Work instruction -
Transcribe the entire listing exactly as it appears.
★ ★ ★ ★ ★
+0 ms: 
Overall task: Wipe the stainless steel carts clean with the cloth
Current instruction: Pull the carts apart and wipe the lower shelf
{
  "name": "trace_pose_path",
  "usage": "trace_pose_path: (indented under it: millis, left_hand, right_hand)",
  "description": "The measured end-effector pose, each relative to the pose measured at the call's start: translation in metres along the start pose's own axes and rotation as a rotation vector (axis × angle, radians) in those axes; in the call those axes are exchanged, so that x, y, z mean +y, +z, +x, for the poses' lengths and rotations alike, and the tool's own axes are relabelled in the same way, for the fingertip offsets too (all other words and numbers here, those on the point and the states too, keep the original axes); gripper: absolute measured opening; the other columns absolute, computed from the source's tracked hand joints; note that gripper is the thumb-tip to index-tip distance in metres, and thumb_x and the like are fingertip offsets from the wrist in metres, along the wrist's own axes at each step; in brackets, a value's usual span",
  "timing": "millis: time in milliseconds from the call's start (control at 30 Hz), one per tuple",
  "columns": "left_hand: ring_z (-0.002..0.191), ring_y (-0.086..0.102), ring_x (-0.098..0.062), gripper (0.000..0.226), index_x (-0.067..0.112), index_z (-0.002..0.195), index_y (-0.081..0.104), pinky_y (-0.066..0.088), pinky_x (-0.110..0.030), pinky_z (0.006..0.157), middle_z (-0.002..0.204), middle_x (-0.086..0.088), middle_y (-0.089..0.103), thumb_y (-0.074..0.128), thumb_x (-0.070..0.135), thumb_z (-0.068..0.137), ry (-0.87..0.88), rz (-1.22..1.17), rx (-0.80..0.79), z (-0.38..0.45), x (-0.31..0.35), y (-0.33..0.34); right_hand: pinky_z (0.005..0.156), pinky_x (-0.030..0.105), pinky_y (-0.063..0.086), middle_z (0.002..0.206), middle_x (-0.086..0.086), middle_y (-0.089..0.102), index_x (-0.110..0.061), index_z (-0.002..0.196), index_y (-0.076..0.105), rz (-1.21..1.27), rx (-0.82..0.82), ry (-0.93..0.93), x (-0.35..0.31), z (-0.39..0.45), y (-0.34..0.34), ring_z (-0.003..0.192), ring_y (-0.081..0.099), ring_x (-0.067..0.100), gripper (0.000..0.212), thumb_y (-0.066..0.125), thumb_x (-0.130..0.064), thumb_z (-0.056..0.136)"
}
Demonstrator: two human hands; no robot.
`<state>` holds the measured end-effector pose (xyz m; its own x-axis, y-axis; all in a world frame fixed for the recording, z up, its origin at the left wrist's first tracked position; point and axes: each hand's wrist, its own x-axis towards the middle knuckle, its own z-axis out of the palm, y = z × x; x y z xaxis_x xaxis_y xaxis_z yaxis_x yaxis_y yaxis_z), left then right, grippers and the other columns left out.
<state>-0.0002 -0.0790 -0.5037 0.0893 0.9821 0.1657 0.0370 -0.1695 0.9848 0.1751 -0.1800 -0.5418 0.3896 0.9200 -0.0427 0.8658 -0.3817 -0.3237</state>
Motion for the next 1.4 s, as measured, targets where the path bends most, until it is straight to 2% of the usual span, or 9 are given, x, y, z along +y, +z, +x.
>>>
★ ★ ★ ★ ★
Answer below -
+0 ms: 
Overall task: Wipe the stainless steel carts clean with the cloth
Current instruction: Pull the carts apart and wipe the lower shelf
{
  "name": "trace_pose_path",
  "usage": "trace_pose_path: (indented under it: millis, left_hand, right_hand)",
  "description": "The measured end-effector pose, each relative to the pose measured at the call's start: translation in metres along the start pose's own axes and rotation as a rotation vector (axis × angle, radians) in those axes; in the call those axes are exchanged, so that x, y, z mean +y, +z, +x, for the poses' lengths and rotations alike, and the tool's own axes are relabelled in the same way, for the fingertip offsets too (all other words and numbers here, those on the point and the states too, keep the original axes); gripper: absolute measured opening; the other columns absolute, computed from the source's tracked hand joints; note that gripper is the thumb-tip to index-tip distance in metres, and thumb_x and the like are fingertip offsets from the wrist in metres, along the wrist's own axes at each step; in brackets, a value's usual span",
  "timing": "millis: time in milliseconds from the call's start (control at 30 Hz), one per tuple",
  "columns": "left_hand: ring_z (-0.002..0.191), ring_y (-0.086..0.102), ring_x (-0.098..0.062), gripper (0.000..0.226), index_x (-0.067..0.112), index_z (-0.002..0.195), index_y (-0.081..0.104), pinky_y (-0.066..0.088), pinky_x (-0.110..0.030), pinky_z (0.006..0.157), middle_z (-0.002..0.204), middle_x (-0.086..0.088), middle_y (-0.089..0.103), thumb_y (-0.074..0.128), thumb_x (-0.070..0.135), thumb_z (-0.068..0.137), ry (-0.87..0.88), rz (-1.22..1.17), rx (-0.80..0.79), z (-0.38..0.45), x (-0.31..0.35), y (-0.33..0.34); right_hand: pinky_z (0.005..0.156), pinky_x (-0.030..0.105), pinky_y (-0.063..0.086), middle_z (0.002..0.206), middle_x (-0.086..0.086), middle_y (-0.089..0.102), index_x (-0.110..0.061), index_z (-0.002..0.196), index_y (-0.076..0.105), rz (-1.21..1.27), rx (-0.82..0.82), ry (-0.93..0.93), x (-0.35..0.31), z (-0.39..0.45), y (-0.34..0.34), ring_z (-0.003..0.192), ring_y (-0.081..0.099), ring_x (-0.067..0.100), gripper (0.000..0.212), thumb_y (-0.066..0.125), thumb_x (-0.130..0.064), thumb_z (-0.056..0.136)"
}
Demonstrator: two human hands; no robot.
`<state>` holds the measured end-effector pose (xyz m; its own x-axis, y-axis; all in a world frame fixed for the recording, z up, its origin at the left wrist's first tracked position; point and axes: each hand's wrist, its own x-axis towards the middle knuckle, its own z-axis out of the palm, y = z × x; x y z xaxis_x xaxis_y xaxis_z yaxis_x yaxis_y yaxis_z), left then right, grippers and the other columns left out.
<state>-0.0002 -0.0790 -0.5037 0.0893 0.9821 0.1657 0.0370 -0.1695 0.9848 0.1751 -0.1800 -0.5418 0.3896 0.9200 -0.0427 0.8658 -0.3817 -0.3237</state>
Motion for the next 1.4 s, as measured, targets where the path bends most, until it is straight to 2% of the usual span, or 9 are given, x, y, z along +y, +z, +x.
>>>

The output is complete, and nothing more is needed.